++++ RECORD EXCERPTS
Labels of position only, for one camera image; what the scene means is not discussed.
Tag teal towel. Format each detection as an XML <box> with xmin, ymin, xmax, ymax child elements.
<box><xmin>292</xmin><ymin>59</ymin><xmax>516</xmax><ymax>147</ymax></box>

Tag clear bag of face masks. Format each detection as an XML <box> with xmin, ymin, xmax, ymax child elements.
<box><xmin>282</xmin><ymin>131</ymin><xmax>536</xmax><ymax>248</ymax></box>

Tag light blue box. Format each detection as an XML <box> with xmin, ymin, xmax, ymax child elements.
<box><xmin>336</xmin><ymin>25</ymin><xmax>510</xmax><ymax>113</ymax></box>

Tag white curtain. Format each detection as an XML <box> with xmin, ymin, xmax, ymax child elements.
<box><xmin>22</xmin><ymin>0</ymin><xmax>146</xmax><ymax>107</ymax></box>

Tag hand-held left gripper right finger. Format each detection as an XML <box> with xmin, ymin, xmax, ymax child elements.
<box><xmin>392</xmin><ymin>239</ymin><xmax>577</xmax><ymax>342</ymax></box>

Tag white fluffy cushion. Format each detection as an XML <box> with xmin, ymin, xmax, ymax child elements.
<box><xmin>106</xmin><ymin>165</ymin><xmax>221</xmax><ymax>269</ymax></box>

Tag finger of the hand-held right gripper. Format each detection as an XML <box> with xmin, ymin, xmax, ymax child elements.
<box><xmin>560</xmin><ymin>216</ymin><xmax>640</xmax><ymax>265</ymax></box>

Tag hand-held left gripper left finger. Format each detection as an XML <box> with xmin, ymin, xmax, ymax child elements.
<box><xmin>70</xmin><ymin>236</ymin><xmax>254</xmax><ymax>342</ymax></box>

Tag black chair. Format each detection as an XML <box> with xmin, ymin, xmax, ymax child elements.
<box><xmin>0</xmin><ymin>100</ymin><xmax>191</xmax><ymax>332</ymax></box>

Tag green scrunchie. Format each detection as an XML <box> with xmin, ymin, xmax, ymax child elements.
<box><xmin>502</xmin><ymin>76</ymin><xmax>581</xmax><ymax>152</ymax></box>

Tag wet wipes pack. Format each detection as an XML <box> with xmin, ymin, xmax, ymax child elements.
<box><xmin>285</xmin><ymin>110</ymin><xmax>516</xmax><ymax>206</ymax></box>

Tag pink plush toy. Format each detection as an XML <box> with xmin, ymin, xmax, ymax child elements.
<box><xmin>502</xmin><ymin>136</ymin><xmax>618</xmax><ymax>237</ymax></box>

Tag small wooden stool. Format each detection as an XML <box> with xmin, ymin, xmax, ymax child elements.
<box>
++++++++
*ACTIVITY*
Line by line, retype the data exactly as written.

*EXERCISE RESPONSE*
Labels of position only, for one camera image; what the scene means is not discussed.
Tag teal towel. Format each detection as an XML <box> with xmin, ymin, xmax, ymax child elements.
<box><xmin>292</xmin><ymin>59</ymin><xmax>516</xmax><ymax>147</ymax></box>

Tag clear bag of face masks. Format each detection as an XML <box> with xmin, ymin, xmax, ymax child elements.
<box><xmin>282</xmin><ymin>131</ymin><xmax>536</xmax><ymax>248</ymax></box>

Tag light blue box. Format each detection as an XML <box> with xmin, ymin, xmax, ymax child elements.
<box><xmin>336</xmin><ymin>25</ymin><xmax>510</xmax><ymax>113</ymax></box>

Tag white curtain. Format each detection as an XML <box> with xmin, ymin, xmax, ymax child elements.
<box><xmin>22</xmin><ymin>0</ymin><xmax>146</xmax><ymax>107</ymax></box>

Tag hand-held left gripper right finger. Format each detection as an XML <box> with xmin, ymin, xmax, ymax child elements.
<box><xmin>392</xmin><ymin>239</ymin><xmax>577</xmax><ymax>342</ymax></box>

Tag white fluffy cushion. Format each detection as an XML <box> with xmin, ymin, xmax, ymax child elements.
<box><xmin>106</xmin><ymin>165</ymin><xmax>221</xmax><ymax>269</ymax></box>

Tag finger of the hand-held right gripper. Format each detection as an XML <box> with xmin, ymin, xmax, ymax child elements.
<box><xmin>560</xmin><ymin>216</ymin><xmax>640</xmax><ymax>265</ymax></box>

Tag hand-held left gripper left finger. Format each detection as an XML <box> with xmin, ymin, xmax, ymax child elements.
<box><xmin>70</xmin><ymin>236</ymin><xmax>254</xmax><ymax>342</ymax></box>

Tag black chair. Format each detection as an XML <box> with xmin, ymin, xmax, ymax child elements.
<box><xmin>0</xmin><ymin>100</ymin><xmax>191</xmax><ymax>332</ymax></box>

Tag green scrunchie. Format each detection as an XML <box> with xmin, ymin, xmax, ymax child elements.
<box><xmin>502</xmin><ymin>76</ymin><xmax>581</xmax><ymax>152</ymax></box>

Tag wet wipes pack. Format each detection as an XML <box> with xmin, ymin, xmax, ymax child elements.
<box><xmin>285</xmin><ymin>110</ymin><xmax>516</xmax><ymax>206</ymax></box>

Tag pink plush toy. Format each detection as an XML <box> with xmin, ymin, xmax, ymax child elements.
<box><xmin>502</xmin><ymin>136</ymin><xmax>618</xmax><ymax>237</ymax></box>

Tag small wooden stool. Format each detection as an XML <box> with xmin, ymin, xmax, ymax child elements.
<box>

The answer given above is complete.